Introduction: Multiple agents targeting the immune "checkpoint" programmed death-1 (PD-1) pathway have demonstrated early evidence of durable clinical activity and an encouraging safety profile in patients with various tumor types, including some cancers, such as non-small-cell lung cancer, historically perceived as non-immunogenic and thus nonresponsive to immunotherapy.
Areas covered: Functions of the PD-1 pathway in normal immune responses are reviewed, along with the significance of expression of PD-1 and its ligands in malignant settings. Rationale for the development of PD-1 pathway-targeted therapies and associated clinical data are presented. Finally, efforts to date to identify and develop partner predictive or prognostic biomarkers for these new PD-1 pathway-targeted immunotherapies are discussed.

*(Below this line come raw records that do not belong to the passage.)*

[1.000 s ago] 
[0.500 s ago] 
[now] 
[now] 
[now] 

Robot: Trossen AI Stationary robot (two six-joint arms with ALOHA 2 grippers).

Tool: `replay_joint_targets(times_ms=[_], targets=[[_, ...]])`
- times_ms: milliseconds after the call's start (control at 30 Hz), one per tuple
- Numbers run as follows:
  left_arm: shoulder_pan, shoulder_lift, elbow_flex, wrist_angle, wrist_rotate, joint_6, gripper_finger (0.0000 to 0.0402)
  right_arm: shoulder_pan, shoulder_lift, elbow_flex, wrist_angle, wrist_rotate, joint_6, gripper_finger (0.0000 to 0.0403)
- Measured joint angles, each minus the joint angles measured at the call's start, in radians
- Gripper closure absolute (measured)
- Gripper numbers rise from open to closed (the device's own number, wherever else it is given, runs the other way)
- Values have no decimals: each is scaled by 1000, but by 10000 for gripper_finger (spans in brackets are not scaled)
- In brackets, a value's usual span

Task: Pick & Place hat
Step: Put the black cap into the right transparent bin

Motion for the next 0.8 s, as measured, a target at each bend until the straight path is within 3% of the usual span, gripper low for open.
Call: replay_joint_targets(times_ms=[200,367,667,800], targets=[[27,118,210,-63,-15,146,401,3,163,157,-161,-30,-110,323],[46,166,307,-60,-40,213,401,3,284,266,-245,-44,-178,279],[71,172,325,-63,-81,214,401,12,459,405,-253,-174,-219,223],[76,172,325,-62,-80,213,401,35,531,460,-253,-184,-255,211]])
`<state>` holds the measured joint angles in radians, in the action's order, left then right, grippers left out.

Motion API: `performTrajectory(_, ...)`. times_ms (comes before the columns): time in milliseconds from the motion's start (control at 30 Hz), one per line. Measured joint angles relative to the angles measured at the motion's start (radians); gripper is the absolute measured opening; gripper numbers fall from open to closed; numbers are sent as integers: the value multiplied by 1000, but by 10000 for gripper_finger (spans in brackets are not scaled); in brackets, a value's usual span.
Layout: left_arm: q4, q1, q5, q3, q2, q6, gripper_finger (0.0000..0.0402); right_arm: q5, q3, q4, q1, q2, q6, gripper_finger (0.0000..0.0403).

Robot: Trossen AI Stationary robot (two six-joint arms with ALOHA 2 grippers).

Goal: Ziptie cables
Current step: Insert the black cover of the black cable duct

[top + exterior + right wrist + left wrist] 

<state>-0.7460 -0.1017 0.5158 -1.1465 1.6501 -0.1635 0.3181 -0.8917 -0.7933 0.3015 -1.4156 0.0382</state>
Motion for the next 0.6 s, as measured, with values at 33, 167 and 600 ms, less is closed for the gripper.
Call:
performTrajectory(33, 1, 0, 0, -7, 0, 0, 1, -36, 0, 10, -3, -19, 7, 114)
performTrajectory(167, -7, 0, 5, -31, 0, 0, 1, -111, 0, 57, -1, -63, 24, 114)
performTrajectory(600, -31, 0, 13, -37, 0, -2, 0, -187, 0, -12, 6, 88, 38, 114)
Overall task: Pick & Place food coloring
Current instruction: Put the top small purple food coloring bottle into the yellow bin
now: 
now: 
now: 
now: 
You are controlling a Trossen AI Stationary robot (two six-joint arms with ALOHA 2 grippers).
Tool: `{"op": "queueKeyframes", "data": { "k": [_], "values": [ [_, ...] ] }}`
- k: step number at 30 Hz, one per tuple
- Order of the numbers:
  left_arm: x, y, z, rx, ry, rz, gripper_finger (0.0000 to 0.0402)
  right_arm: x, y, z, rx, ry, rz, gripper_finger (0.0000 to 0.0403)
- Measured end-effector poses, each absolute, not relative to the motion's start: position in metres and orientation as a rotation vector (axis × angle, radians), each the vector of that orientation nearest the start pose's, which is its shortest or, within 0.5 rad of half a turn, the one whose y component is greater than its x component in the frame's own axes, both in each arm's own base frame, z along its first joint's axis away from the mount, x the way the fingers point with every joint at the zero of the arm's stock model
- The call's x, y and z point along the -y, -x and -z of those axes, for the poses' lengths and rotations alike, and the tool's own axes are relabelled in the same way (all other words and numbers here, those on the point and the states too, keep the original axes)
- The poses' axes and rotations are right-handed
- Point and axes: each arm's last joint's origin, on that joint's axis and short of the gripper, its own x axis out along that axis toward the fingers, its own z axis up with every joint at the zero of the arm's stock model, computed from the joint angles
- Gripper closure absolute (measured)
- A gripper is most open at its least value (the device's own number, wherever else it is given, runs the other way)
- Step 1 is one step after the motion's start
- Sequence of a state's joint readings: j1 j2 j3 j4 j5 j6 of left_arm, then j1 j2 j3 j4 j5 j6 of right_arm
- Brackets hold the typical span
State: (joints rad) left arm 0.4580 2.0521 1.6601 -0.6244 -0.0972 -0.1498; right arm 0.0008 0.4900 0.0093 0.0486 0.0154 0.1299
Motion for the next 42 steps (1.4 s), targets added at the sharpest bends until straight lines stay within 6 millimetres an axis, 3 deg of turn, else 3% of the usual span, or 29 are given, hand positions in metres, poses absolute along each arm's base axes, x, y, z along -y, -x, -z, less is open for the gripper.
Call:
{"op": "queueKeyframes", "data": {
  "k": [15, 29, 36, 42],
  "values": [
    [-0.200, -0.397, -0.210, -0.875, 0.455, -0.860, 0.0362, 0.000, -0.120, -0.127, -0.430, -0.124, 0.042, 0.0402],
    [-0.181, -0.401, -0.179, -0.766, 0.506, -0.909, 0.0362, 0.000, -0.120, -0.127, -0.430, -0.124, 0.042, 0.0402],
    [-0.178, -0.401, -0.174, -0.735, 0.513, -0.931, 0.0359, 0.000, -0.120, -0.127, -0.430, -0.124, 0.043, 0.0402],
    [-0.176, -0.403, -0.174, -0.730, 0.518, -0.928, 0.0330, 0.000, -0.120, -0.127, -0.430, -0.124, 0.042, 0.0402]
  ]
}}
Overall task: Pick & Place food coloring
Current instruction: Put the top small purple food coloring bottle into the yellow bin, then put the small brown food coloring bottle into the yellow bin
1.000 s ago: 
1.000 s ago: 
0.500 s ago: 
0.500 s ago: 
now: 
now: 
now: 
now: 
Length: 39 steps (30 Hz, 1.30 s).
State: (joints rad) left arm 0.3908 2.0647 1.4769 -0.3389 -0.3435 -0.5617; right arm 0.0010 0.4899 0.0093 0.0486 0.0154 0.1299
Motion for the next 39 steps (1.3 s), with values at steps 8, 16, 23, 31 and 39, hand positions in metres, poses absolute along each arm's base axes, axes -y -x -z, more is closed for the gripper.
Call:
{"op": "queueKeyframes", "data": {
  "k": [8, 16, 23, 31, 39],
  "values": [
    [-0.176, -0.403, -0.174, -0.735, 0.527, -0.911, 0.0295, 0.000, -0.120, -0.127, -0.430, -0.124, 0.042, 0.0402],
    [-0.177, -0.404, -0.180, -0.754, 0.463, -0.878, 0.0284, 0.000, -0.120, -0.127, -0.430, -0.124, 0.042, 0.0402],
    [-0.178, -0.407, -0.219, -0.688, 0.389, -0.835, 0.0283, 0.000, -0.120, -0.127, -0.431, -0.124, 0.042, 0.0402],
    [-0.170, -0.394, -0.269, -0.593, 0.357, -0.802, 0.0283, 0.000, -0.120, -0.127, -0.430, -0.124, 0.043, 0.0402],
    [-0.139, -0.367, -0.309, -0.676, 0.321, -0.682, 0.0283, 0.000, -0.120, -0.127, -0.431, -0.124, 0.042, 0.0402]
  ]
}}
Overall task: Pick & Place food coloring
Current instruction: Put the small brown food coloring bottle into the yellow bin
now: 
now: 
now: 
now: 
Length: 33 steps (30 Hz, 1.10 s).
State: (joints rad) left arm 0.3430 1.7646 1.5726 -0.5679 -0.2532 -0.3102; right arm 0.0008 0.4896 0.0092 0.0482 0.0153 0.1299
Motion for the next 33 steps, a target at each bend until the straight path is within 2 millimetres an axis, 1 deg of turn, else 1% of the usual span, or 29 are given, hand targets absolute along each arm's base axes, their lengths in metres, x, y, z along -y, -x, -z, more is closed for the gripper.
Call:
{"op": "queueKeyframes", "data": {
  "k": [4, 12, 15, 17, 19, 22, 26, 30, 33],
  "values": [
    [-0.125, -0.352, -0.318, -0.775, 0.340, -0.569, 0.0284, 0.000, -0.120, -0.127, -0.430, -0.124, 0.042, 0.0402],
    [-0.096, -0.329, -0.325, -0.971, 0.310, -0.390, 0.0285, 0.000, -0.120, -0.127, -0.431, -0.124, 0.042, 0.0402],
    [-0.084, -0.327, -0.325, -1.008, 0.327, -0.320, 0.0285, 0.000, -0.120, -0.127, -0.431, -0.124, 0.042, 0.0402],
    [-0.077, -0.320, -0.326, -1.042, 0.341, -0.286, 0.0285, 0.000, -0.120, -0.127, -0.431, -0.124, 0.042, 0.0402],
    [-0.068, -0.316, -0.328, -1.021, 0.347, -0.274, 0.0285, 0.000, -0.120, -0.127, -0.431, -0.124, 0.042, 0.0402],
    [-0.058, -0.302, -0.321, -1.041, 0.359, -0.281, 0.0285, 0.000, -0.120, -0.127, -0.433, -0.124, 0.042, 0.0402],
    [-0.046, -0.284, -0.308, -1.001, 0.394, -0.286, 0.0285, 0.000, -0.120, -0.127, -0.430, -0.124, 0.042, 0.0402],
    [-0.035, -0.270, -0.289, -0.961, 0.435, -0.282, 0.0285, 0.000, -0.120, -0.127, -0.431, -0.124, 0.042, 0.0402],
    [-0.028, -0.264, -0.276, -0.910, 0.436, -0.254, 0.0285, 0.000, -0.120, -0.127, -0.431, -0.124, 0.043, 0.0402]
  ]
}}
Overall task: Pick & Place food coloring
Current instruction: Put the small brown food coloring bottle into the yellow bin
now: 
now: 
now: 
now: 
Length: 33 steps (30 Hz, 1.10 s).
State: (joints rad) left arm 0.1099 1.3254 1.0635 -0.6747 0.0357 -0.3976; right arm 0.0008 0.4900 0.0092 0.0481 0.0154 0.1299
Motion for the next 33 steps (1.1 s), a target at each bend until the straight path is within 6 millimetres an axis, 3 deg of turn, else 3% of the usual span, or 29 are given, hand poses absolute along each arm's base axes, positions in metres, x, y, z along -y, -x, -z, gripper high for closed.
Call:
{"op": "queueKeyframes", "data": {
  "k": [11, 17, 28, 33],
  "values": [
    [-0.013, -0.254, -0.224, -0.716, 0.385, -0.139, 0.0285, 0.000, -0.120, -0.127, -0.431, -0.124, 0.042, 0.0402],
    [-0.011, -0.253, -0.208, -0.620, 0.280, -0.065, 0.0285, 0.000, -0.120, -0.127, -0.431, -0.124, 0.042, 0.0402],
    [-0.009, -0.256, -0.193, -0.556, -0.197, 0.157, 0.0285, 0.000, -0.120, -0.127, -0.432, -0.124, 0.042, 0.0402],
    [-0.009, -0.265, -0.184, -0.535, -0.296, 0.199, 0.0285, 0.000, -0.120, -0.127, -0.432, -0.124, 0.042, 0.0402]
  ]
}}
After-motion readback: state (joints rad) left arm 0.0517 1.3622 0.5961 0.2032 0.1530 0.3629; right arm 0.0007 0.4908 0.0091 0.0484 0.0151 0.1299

Expert opinion: Rather than targeting the tumor directly, immunotherapies inhibiting PD-1 pathway signaling modulate the antitumor immune response. Indeed, these agents have already demonstrated promising antitumor activity and manageable toxicity in various cancers. If future data continue to support encouraging clinical profiles of anti-PD-1 and anti-programmed death-ligand 1 antibodies, the current paradigm of cancer therapy may shift. In select patient populations (ideally identified by a predictive biomarker), PD-1 pathway-targeted immunotherapy has the potential to serve as the backbone of cancer treatment, and trials evaluating combinations with chemotherapy and/or molecularly targeted therapies will determine whether additive or even synergistic responses can be achieved.